Exercise: Please write out the lines of the data exactly, beginning with the first and ending with the line containing "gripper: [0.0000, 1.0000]"; leave the pictures behind.

Working data:
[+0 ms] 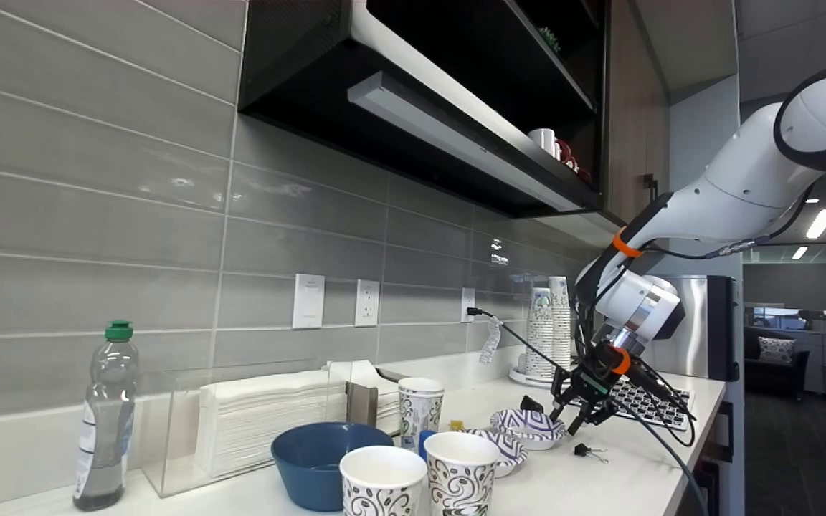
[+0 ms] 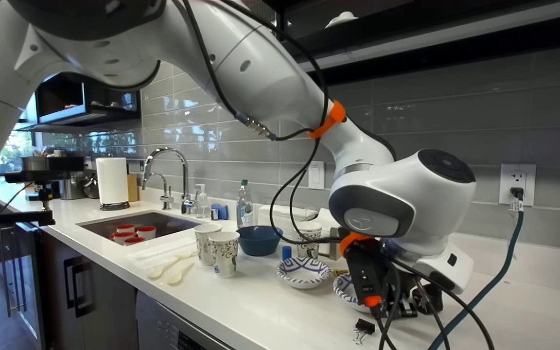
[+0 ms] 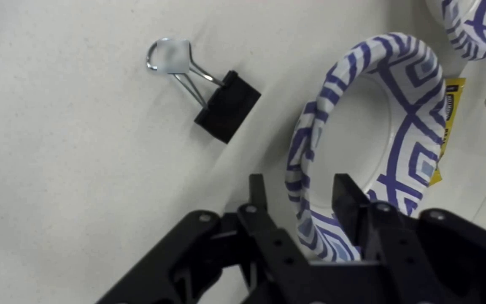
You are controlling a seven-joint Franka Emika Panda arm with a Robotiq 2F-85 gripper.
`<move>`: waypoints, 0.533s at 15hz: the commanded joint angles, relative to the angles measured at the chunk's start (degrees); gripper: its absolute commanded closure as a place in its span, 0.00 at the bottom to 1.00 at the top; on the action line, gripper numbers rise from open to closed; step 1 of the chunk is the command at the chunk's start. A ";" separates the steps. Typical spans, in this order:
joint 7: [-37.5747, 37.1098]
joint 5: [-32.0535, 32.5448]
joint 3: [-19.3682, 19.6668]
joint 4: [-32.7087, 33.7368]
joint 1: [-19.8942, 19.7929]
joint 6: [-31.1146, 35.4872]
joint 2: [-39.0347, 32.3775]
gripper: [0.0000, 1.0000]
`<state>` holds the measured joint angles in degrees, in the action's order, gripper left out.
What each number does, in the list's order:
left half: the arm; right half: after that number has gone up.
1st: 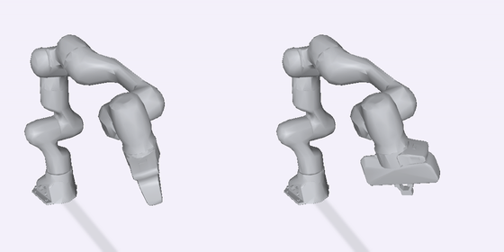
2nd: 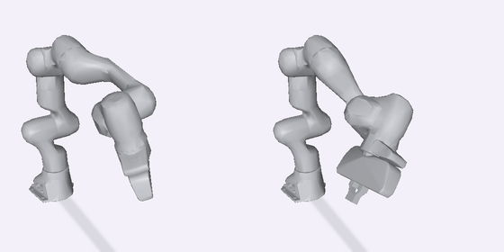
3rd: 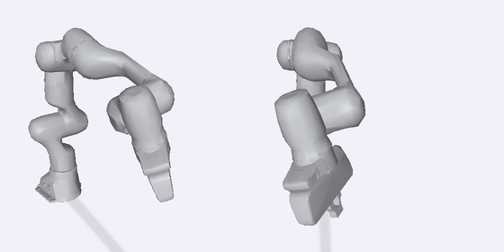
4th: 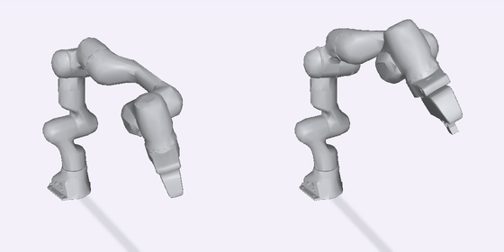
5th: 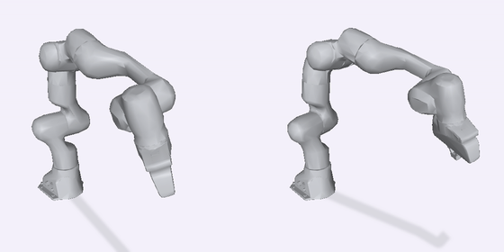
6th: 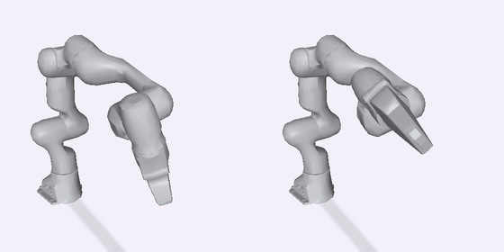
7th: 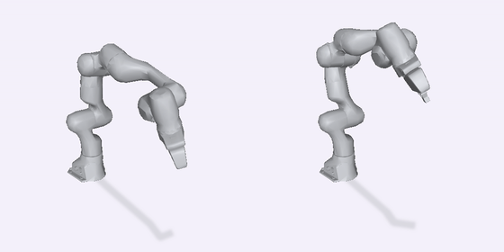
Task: Stack up the white plastic plates
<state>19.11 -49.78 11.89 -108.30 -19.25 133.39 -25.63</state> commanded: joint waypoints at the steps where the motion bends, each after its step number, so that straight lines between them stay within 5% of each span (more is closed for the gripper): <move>1: -2.28 2.43 -0.63 1.15 -0.31 0.84 -1.01 0.84; 3: -2.69 3.03 -0.74 1.22 -0.36 0.83 -1.23 0.99; 8: -2.81 3.17 -0.99 1.37 -0.47 0.83 -1.43 1.00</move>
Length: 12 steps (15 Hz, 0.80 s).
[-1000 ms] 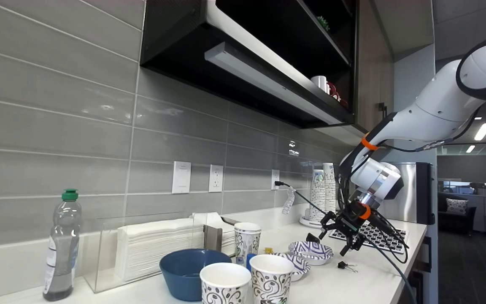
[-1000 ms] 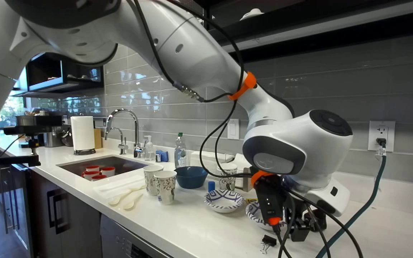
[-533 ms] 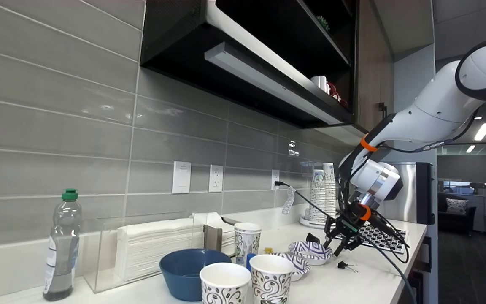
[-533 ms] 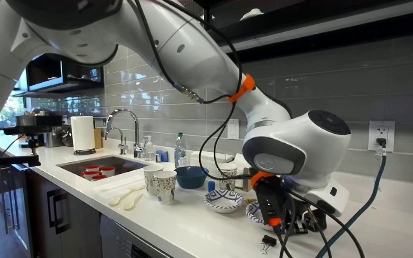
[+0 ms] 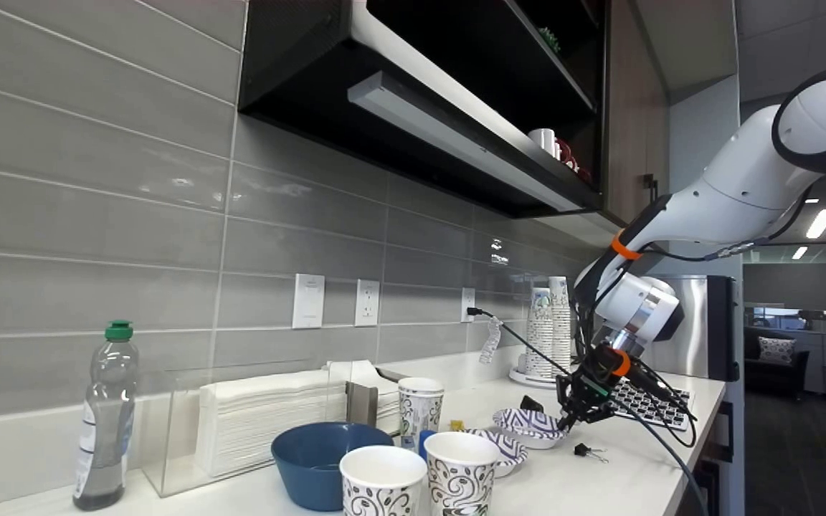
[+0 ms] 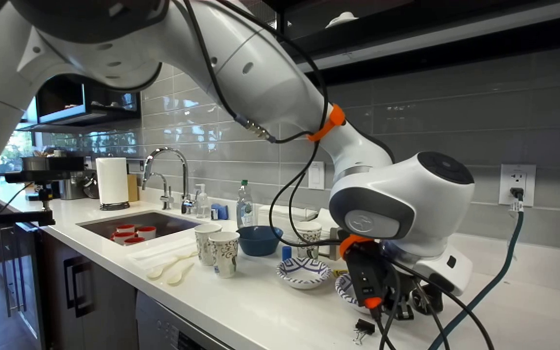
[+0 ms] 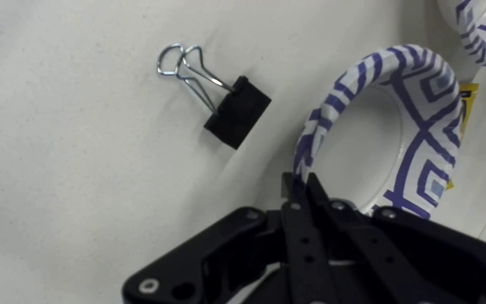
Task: Stack up the white plastic plates
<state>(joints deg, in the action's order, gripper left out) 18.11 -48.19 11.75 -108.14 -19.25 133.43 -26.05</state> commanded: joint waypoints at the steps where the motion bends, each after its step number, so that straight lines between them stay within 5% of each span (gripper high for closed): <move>1: -1.65 1.40 -0.95 1.15 -0.54 0.74 -0.82 1.00; 12: 7.54 -4.71 -2.58 -7.52 -2.26 -1.21 9.63 0.99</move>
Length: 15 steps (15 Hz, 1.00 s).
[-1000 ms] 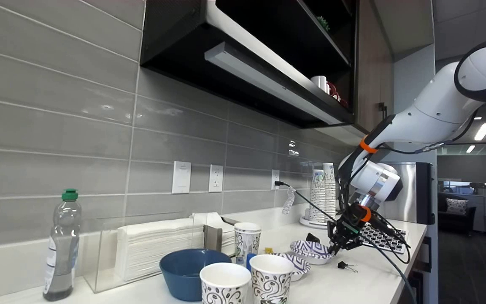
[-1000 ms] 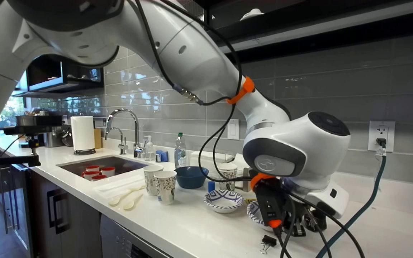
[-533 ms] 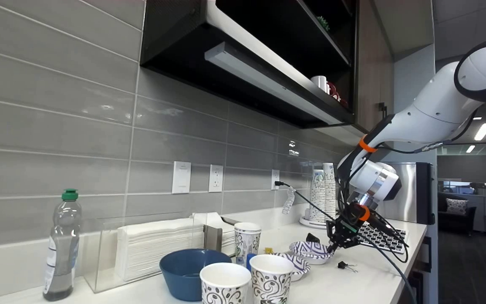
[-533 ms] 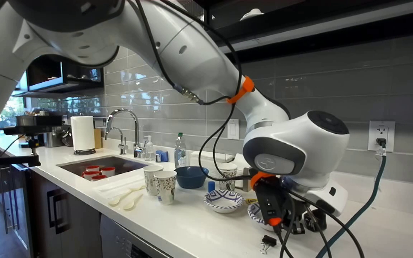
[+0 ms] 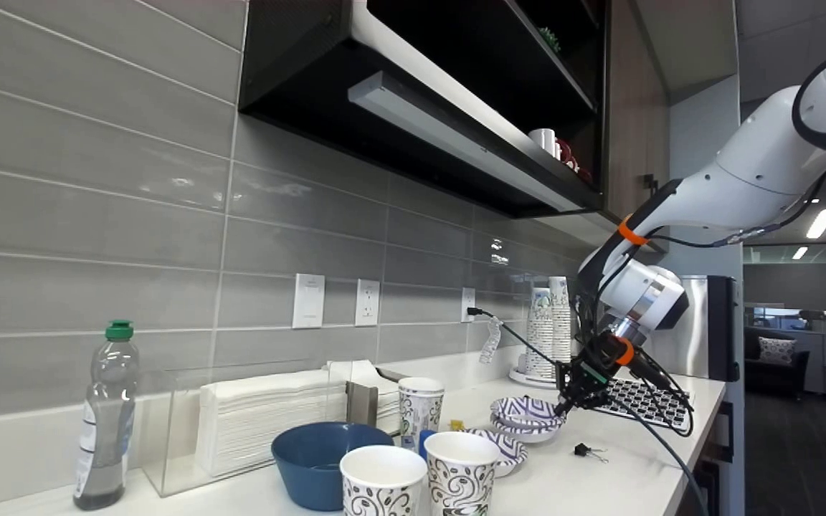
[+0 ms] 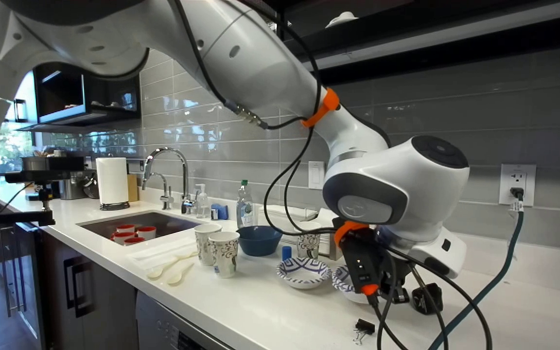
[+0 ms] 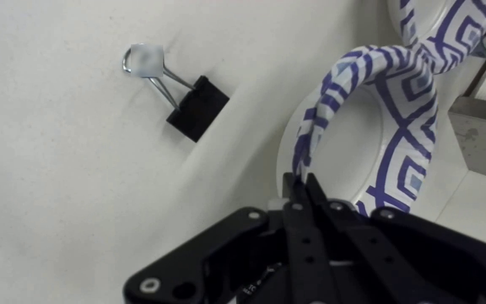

Task output:
[+0 ms] 
[+0 ms] 
[+0 ms] 
You are controlling a seven-joint Franka Emika Panda arm with a Robotiq 2F-85 gripper.
`<move>`: waypoints, 0.533s at 15hz: the commanded joint angles, relative to the angles measured at the chunk's start (degrees); gripper: its absolute commanded closure as a place in its span, 0.00 at the bottom to 1.00 at the top; on the action line, gripper numbers rise from open to closed; step 1 of the chunk is the command at the chunk's start. A ";" separates the steps. Typical spans, in this order:
joint 7: [-37.5747, 37.1098]
joint 5: [-32.0535, 32.5448]
joint 3: [-19.3682, 19.6668]
joint 4: [-32.7087, 33.7368]
joint 1: [-19.8942, 19.7929]
joint 6: [-31.1146, 35.4872]
joint 2: [-39.0347, 32.3775]
gripper: [0.0000, 1.0000]

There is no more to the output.